> [WHAT NEEDS TO BE DONE]: Could the listing below be reproduced exactly, minus its pictures?

=====

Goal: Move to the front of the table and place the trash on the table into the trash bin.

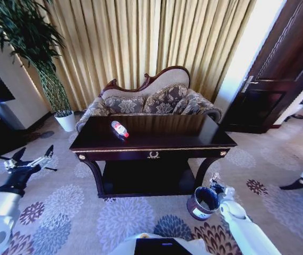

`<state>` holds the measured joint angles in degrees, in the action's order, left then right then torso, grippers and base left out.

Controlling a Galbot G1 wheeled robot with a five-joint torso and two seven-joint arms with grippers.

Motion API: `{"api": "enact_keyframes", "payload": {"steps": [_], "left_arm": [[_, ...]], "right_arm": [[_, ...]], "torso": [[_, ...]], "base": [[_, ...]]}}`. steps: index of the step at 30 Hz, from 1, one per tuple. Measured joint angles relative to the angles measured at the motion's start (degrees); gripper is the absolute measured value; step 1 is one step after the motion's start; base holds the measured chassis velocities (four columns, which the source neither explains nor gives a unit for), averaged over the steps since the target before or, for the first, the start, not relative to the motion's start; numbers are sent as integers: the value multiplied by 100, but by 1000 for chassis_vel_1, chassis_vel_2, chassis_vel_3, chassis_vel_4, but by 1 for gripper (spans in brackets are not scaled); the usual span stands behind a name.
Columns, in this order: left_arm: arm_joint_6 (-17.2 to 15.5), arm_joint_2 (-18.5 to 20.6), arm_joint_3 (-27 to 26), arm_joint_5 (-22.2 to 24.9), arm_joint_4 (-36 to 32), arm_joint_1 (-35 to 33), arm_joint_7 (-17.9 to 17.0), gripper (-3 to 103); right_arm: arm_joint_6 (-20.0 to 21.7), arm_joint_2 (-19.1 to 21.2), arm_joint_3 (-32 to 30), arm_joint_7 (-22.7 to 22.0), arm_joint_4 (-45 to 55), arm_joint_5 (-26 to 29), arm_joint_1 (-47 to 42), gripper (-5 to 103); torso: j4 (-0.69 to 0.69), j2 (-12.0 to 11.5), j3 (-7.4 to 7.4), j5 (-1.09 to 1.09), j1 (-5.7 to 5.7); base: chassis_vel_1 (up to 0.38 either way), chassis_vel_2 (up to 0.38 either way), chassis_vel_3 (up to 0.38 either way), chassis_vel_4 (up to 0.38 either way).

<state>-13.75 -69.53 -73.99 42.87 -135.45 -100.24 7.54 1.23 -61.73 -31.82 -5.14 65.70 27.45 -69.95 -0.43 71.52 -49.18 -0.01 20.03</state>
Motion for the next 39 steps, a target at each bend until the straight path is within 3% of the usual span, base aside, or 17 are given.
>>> {"api": "enact_keyframes", "payload": {"steps": [5, 7, 9, 10, 12, 14, 16, 19, 21, 26, 28, 33, 36, 39], "left_arm": [[-6, -39, 0, -4, -30, -1, 0, 100], [-6, -44, -3, -5, -38, -10, 0, 100], [-6, -44, -5, -6, -38, -11, 0, 100], [-7, -44, -8, -9, -38, -11, 13, 100], [-6, -44, -8, -10, -38, -11, 22, 100], [-7, -44, 5, -16, -39, -5, 34, 100], [-7, -44, 9, -17, -40, -2, 35, 100], [-7, -36, 17, -19, -42, 13, 37, 100], [-7, -34, 18, -19, -42, 15, 37, 100], [-6, -19, 23, -19, -27, 13, 41, 100], [-5, -14, 23, -19, -24, 12, 42, 100], [4, 23, 9, -13, 8, 14, 45, 100], [5, 23, 9, -12, 9, 18, 45, 100], [7, 36, 13, -8, 13, 37, 47, 100]], "right_arm": [[-37, -130, 0, -9, -448, -352, 197, 0], [-39, -160, -7, -16, -472, -372, 208, 10], [-39, -169, -13, -19, -472, -372, 209, 10], [-39, -185, -32, -44, -472, -362, 212, 21], [-39, -192, -38, -79, -474, -350, 217, 21], [-39, -198, -61, -145, -489, -326, 230, 37], [-39, -198, -65, -154, -489, -321, 229, 37], [-39, -183, -81, -167, -464, -310, 199, 54], [-39, -180, -83, -168, -451, -307, 191, 54], [-37, -179, -91, -170, -379, -286, 143, 81], [-36, -180, -93, -171, -365, -274, 136, 81], [-26, -180, -134, -171, -286, -207, 77, 99], [-17, -175, -172, -172, -229, -178, 43, 100], [187, -34, -292, -139, 572, 413, -281, 100]], "torso": [[0, 0, 0, 0, 0], [0, 0, 0, 0, 0], [0, 0, 0, 0, 0], [-1, 0, 0, 0, 0], [0, 0, 0, -1, 0], [0, 1, 1, -1, 0], [0, 1, 0, -1, 0], [-1, 1, 0, 0, 0], [-1, 1, 1, 0, 0], [0, 1, 0, 0, 0], [0, 1, 1, 0, 0], [0, 1, 0, 0, 0], [0, 1, 0, 0, 0], [-1, 1, 1, 0, 0]], "base": [[0, 0, 0, 0], [0, 0, 0, 0], [0, 0, 0, 0], [0, 0, 0, 0], [0, 0, 0, 0], [0, 0, 0, 0], [0, 0, 0, 0], [0, 0, 0, 0], [0, 0, 0, 0], [0, 0, 0, 0], [0, 0, 0, 0], [0, 0, 0, 0], [0, 0, 0, 0], [0, 0, 0, 0]]}}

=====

> [SOLUTION TO THE PROBLEM]:
Goal: Move to the front of the table and place the trash on the table into the trash bin.


`<state>` holds the measured joint angles in degrees, in the action's order, left then right then torso, grippers and base left out.

Controlling a Galbot G1 wheeled robot with a five-joint torso and two seven-joint arms with grippers.

Motion API: `{"api": "enact_keyframes", "payload": {"steps": [_], "left_arm": [[_, ...]], "right_arm": [[_, ...]], "torso": [[_, ...]], "base": [[_, ...]]}}`. steps: index of the step at 30 Hz, from 1, one per tuple. Measured joint angles relative to the angles measured at the motion's start (degrees); gripper is the absolute measured value; step 1 is one step after the motion's start; base holds the measured chassis velocities (four columns, which the source neither explains nor gives a unit for), averaged over the steps since the target before or, for the first, the start, not relative to the motion's start; numbers are sent as integers: the value multiplied by 100, but by 1000 for chassis_vel_1, chassis_vel_2, chassis_vel_3, chassis_vel_4, but by 1 for gripper (spans in brackets are not scaled); the usual span stands behind a name.
Columns, in this order: left_arm: arm_joint_6 (-17.2 to 15.5), arm_joint_2 (-18.5 to 20.6), arm_joint_3 (-27 to 26), arm_joint_5 (-22.2 to 24.9), arm_joint_4 (-36 to 32), arm_joint_1 (-35 to 33), arm_joint_7 (-17.9 to 17.0), gripper (-3 to 103); right_arm: arm_joint_6 (-20.0 to 21.7), arm_joint_2 (-19.1 to 21.2), arm_joint_3 (-32 to 30), arm_joint_7 (-22.7 to 22.0), arm_joint_4 (-45 to 55), arm_joint_5 (-26 to 29), arm_joint_1 (-47 to 42), gripper (-5 to 103); torso: j4 (-0.69 to 0.69), j2 (-12.0 to 11.5), j3 (-7.4 to 7.4), j5 (-1.09 to 1.09), j1 (-5.7 to 5.7); base: chassis_vel_1 (up to 0.38 either way), chassis_vel_2 (up to 0.38 either way), chassis_vel_3 (up to 0.38 either way), chassis_vel_4 (up to 0.38 either way).

<state>-13.75 -69.53 -73.99 42.87 -135.45 -100.24 7.54 1.23 -61.73 -31.82 -5.14 65.70 27.45 -69.95 -0.43 71.52 -49.18 -0.01 20.03</state>
Motion for the next 39 steps, a target at each bend until the straight path is within 3% of the usual span, base aside, or 17 are given.
>>> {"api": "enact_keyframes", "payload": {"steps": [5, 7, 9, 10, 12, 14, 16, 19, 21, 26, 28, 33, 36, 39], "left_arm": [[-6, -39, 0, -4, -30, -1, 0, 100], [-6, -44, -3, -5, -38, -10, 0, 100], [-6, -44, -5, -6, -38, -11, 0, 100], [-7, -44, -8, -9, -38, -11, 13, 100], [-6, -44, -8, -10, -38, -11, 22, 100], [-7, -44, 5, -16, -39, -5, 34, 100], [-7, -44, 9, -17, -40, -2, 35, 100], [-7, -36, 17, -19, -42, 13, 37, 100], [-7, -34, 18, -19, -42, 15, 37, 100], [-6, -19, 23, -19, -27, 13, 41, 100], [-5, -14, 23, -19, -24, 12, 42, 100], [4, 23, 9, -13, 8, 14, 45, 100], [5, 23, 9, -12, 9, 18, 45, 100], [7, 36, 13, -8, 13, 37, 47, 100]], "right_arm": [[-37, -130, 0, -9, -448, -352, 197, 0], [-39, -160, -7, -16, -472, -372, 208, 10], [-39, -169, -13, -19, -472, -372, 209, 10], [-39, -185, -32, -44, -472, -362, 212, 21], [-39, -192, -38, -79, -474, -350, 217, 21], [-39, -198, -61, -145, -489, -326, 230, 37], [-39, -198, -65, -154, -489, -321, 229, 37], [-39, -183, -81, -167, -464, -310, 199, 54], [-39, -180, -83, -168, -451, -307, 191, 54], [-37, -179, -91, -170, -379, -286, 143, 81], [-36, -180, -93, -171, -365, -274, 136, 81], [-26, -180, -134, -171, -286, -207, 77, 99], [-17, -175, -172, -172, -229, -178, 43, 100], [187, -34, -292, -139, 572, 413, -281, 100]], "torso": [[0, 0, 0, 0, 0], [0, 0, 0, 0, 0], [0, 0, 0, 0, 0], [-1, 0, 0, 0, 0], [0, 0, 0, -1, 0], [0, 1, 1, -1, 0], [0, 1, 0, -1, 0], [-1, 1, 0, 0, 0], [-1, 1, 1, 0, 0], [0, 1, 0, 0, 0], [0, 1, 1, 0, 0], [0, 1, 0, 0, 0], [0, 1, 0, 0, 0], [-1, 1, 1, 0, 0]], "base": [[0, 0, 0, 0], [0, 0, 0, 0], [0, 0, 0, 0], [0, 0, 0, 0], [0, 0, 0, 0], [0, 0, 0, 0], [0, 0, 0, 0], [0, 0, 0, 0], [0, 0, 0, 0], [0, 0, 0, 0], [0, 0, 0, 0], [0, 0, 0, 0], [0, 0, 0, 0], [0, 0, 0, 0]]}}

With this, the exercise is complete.